Aucun des autres des établissements n’a jamais fait l’objet d’une suspension d’activité. Il est totalement erroné d’avoir écrit une « association placer sous tutelle provisoire » puisqu’il s’agit de l’administration provisoire d’un établissement et non pas de l’association gestionnaire ni des autres établissements.
Le site de la Chapelle des Fougeretz. Les fougères, existe depuis 2001 sans que les dysfonctionnements n’aient été remontés à l’association gestionnaire, ni par l’organisme de tutelle le conseil départemental par les résidents ou le personnel en poste pour plusieurs d’entre eux depuis 15 ans.
À la fin de l’année 2022, cet établissement a accueilli une nouvelle équipe de direction, ce qui a fortement et pour de multiples raisons, déstabilisé le personnel et les résidents. Contrairement à ce que relaie l’article, dès que les conflits internes liés à ce changement de gouvernance, lui ont été rapportés en janvier février 2023.
L’association a missionné la direction afin qu’elle fasse appel immédiatement à un cabinet d’audit externe d’évaluation et de médiation en vue de résoudre le conflit et à fin qu’elle informe immédiatement le conseil départemental. 35. Par ailleurs, le conseil économique et social, ses élus, ont demandé une seconde expertise pour risques psychosociaux auprès d’un cabinet de leur choix. L’association bien au contraire des affirmations mensongères relayées dans cet article a également entendu les salariés les résidents. Elle s’est donc montrée très présente et impliquée. Ainsi, les propos rapportés par l’article tenu par un ancien salarié évoquant une volonté de l’association, de couvrir, de ne pas faire d’esclandre, alors qu’il aurait donné des faits de violences psychologiques sont totalement mensongers.
Enfin, l’ANPHIM a choisi de ne pas contester l’arrêté désignant une administration provisoire, estimant qu’elle permettrait de sortir de cette situation préjudiciable en facilitant totalement la mission temporaire de l’Adapei 35, et dans le respect mutuel qui prévaut dans les relations entre associations, responsables et militantes, avec, pour seul objectif, celui de préserver la tranquillité des personnes handicapées accueillies à ce jour. Aucune plainte n’a été notifiée contre l’ANPHIM contrairement aux affirmations mensongères de l’article. »

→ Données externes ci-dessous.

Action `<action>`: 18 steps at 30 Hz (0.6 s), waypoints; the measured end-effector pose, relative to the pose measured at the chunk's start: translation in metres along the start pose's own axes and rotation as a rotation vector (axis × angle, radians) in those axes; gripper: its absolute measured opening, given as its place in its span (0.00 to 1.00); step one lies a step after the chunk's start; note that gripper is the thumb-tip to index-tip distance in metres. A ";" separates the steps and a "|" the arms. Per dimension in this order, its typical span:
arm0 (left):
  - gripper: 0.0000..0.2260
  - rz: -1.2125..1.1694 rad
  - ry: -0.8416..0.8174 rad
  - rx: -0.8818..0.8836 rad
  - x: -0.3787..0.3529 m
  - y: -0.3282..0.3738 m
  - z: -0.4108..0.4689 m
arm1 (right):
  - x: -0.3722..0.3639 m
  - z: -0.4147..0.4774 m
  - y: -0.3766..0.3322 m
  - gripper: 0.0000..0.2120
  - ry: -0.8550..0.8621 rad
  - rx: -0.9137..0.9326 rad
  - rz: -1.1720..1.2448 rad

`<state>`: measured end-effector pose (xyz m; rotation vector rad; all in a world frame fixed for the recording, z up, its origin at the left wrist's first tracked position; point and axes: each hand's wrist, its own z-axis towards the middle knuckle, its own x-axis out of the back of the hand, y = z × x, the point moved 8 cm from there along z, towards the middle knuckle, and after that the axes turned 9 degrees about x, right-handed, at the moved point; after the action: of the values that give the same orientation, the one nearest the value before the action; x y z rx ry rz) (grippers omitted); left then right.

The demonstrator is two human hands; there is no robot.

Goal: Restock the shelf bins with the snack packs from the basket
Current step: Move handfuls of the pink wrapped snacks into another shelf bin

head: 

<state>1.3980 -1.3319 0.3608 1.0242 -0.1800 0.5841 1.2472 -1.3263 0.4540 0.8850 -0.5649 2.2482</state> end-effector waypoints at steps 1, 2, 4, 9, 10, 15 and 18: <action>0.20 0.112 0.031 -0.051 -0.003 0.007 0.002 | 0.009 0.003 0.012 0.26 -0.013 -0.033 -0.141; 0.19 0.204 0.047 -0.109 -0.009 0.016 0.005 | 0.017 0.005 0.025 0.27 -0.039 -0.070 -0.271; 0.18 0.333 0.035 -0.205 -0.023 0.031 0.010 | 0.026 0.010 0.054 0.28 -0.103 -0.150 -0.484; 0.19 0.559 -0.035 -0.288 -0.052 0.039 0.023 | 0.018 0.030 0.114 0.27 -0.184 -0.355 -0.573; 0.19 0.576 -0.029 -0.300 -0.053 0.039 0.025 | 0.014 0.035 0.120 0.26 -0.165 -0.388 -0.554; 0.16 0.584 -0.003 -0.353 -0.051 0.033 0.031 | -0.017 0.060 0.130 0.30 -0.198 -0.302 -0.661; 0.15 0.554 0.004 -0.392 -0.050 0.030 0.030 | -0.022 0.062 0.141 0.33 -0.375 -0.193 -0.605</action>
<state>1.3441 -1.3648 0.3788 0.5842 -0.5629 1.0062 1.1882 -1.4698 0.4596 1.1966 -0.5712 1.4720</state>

Pour rappel, ce droit de réponse est exclu pour les sites où il est considéré que la personne concernée peut répondre directement par les services de messagerie disponibles sur la plateforme. A noter que, selon nos informations, deux plaintes ont été déposées à la Gendarmerie de Pacé le 14 juin, l’une par une agent de service, l’autre par l’ex directrice. De surcroit, une plainte a été déposée auprès de l’Inspection du Travail. Nous ne manquerons pas de revenir sur cette affaire dans nos prochaines éditions.